Webb has great resume on foreign policy issues and opposed the Iraq War from the beginning…
In his prescience on this issue, Mr Webb, who is now a senator, has much in common with Barack Obama. The difference is that Mr Webb is a military man. He attended the Naval Academy (also John McCain’s alma mater), was decorated four times and wounded twice in Vietnam, and served as Ronald Reagan’s secretary of the navy. His father was in the air force; his son served in Iraq. No one, therefore, can accuse Mr Webb of being an effete peacenik.
Webb comes from a swing state and is a Washington outisder…
He is from Virginia, a battleground state with 13 juicy electoral votes.

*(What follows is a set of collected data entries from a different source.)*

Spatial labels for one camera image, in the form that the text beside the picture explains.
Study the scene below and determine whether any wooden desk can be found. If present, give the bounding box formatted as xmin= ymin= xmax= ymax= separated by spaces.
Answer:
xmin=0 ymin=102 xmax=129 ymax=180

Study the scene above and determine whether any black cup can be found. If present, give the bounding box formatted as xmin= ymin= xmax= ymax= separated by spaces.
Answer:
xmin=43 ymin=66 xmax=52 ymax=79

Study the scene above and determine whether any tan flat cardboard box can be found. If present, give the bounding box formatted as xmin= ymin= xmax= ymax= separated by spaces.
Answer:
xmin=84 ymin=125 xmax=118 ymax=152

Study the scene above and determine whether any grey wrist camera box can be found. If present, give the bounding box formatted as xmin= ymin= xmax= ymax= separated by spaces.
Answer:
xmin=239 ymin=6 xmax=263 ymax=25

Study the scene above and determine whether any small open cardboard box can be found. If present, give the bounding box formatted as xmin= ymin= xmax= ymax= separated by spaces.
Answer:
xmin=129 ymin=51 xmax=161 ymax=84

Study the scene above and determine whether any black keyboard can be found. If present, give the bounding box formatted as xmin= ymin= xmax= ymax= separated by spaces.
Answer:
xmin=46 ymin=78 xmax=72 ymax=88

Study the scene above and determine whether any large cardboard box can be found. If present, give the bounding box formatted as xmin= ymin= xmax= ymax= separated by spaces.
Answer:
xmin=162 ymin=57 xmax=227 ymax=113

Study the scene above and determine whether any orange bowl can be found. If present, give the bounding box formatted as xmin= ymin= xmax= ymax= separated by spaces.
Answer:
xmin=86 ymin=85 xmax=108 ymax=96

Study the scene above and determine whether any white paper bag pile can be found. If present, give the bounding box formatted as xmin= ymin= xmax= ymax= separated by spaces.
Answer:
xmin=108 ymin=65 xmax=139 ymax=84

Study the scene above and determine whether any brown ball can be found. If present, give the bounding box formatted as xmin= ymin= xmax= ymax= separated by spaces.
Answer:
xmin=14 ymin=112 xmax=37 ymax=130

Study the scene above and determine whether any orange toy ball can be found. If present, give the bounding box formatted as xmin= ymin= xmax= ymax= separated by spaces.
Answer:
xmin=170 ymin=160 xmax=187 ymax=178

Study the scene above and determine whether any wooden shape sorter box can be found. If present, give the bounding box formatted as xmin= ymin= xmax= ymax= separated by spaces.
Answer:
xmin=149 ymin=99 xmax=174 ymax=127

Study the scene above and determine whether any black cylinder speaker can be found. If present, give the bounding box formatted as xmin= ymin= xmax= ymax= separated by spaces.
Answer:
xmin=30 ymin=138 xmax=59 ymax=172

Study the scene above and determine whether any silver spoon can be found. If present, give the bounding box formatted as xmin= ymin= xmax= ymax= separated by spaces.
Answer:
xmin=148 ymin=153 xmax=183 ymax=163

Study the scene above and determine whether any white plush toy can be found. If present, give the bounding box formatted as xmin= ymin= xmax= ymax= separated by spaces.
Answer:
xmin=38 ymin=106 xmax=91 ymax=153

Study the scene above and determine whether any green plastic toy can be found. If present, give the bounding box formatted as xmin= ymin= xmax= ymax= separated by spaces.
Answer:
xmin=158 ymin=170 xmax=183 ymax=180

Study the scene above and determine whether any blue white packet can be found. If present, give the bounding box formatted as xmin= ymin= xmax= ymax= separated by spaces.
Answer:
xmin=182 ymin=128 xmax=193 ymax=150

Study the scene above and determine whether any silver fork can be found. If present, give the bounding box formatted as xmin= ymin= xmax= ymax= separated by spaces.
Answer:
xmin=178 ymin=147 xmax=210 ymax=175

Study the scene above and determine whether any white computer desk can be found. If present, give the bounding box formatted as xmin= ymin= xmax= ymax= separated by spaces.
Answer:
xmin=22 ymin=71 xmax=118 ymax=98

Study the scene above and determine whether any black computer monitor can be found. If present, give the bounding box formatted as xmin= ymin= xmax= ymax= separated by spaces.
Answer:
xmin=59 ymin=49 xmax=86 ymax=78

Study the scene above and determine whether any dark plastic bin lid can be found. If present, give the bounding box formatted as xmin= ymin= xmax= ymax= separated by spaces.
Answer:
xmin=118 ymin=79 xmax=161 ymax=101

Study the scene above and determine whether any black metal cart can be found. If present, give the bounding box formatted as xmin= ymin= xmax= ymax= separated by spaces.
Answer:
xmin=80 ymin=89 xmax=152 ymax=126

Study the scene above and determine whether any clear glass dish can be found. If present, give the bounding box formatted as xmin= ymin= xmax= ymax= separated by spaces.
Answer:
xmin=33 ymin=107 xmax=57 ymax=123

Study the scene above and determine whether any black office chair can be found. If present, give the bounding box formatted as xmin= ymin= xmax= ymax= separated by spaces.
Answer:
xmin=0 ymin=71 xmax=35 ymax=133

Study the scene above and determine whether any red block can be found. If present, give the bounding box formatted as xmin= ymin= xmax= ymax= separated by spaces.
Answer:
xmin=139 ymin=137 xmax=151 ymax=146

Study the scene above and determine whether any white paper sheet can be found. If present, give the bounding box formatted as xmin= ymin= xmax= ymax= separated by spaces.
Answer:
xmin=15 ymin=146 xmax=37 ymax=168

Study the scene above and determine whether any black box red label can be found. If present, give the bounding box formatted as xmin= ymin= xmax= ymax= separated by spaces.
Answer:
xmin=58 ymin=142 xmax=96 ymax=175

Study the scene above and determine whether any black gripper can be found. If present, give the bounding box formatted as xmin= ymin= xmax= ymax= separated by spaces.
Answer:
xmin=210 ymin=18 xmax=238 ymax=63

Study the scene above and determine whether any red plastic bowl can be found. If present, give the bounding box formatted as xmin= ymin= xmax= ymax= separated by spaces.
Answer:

At 62, he is reassuringly older than Mr Obama, but he has been a politician for less than two years, which fits nicely with Mr Obama’s message of freshness and change.
However, they conclude that Webb would be a poor choice because he is a fire breathing economic populist.
The main worry about Mr Webb, however, is that he is a genuine fire-breathing economic populist. He appears actually to believe the sort of stuff that Mr Obama only says during Democratic primaries. Since vice-presidents sometimes become presidents, this matters. American workers, says Mr Webb, “are at the mercy of cut-throat executives who are vastly overpaid, partly as a consequence of giving [the workers’] jobs away to other people.” Illegal immigration and globalisation “threaten to dissipate” the American middle-class way of life. He predicts that, unless the government acts to restore “economic fairness”, America “may well go the way of ancient Greece [or] greed-ridden Rome”.
I think that might be the biggest reason why Webb should be Obama’s VP.

Read more at Century of the Common Iowan.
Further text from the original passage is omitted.